米国政府が人工知能(AI)データセンターを拡張しているアマゾン・グーグル・マイクロソフト(MS)などビッグテックを対象に半導体関税を免除する方案を推進していると伝わった。これは台湾ファウンドリー(半導体受託生産)企業TSMCの米国投資の約束と連係して推進される政策である。
フィナンシャル・タイムズ(FT)は関係者の話として、米商務省がこの内容の半導体免除方案を計画中だと9日(現地時間)に報じた。これにより、輸入半導体に依存して米国内の「AI膨張」に関与している企業に余裕が生まれる可能性があるとの分析が出ている。FTはただしドナルド・トランプ米大統領が署名していない段階で、この計画は現在流動的だとした。
この計画が実行されれば、TSMCは次に課される関税から免除分を米国内の顧客企業に割り当てることができる。米国ビッグテックも関税なしで半導体を輸入できるようになる。
先に台湾は米国に2500億ドル(約365兆ウォン)規模の半導体投資計画を約束した。TSMCがこのうち1650億ドル(約241兆ウォン)を担う。これに対し米国政府は相互関税を15%に下げることにした。両国の合意により、TSMCを含む台湾の企業は計画された米国内の生産規模に比例して関税の免除を受ける。

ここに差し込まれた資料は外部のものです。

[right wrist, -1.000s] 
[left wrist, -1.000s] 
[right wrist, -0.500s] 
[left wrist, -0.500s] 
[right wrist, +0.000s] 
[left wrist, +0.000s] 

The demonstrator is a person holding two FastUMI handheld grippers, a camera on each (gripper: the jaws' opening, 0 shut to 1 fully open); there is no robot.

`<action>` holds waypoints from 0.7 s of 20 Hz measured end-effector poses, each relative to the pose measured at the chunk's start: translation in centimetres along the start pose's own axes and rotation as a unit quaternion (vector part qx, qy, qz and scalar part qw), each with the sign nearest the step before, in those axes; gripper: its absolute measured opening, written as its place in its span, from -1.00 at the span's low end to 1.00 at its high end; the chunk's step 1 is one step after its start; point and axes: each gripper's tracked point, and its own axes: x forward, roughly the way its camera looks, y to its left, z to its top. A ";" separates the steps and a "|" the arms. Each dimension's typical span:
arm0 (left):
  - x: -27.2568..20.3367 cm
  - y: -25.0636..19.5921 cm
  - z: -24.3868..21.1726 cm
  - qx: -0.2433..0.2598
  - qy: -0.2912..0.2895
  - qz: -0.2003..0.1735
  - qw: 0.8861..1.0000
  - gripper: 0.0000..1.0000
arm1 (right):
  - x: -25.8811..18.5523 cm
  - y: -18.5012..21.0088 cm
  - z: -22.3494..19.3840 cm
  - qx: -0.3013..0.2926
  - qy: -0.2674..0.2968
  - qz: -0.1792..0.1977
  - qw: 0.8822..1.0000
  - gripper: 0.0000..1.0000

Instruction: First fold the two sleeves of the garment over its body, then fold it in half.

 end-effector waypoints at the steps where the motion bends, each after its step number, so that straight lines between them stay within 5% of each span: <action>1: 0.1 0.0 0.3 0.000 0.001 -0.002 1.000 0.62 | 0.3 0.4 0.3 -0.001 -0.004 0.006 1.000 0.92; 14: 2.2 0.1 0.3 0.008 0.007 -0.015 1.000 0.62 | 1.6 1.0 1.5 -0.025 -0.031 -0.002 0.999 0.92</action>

ホワイトハウスは具体的に、米国に半導体工場を建設する台湾企業には建設期間中、新工場の生産能力の2.5倍まで無関税輸出を許容し、すでに米国内の工場を完工した台湾企業は生産能力の1.5倍まで関税を払わずに輸出できると明らかにした。TSMCは米国と台湾の貿易合意で確保した関税免除分を米国のビッグテック顧客企業に配分し、これら企業が無関税で自社半導体を輸入できるよう支援できる。
米国ビッグテックの無関税半導体輸入の規模と範囲はTSMCの今後の米国内生産能力にかかっている。トランプ政権のある当局者はFTに「われわれは今回の計画を発表した後に展開される状況を鷹の目でモニタリングする」と述べ、「これがTSMCにただで与える贈り物ではない点を明確にする」と語った。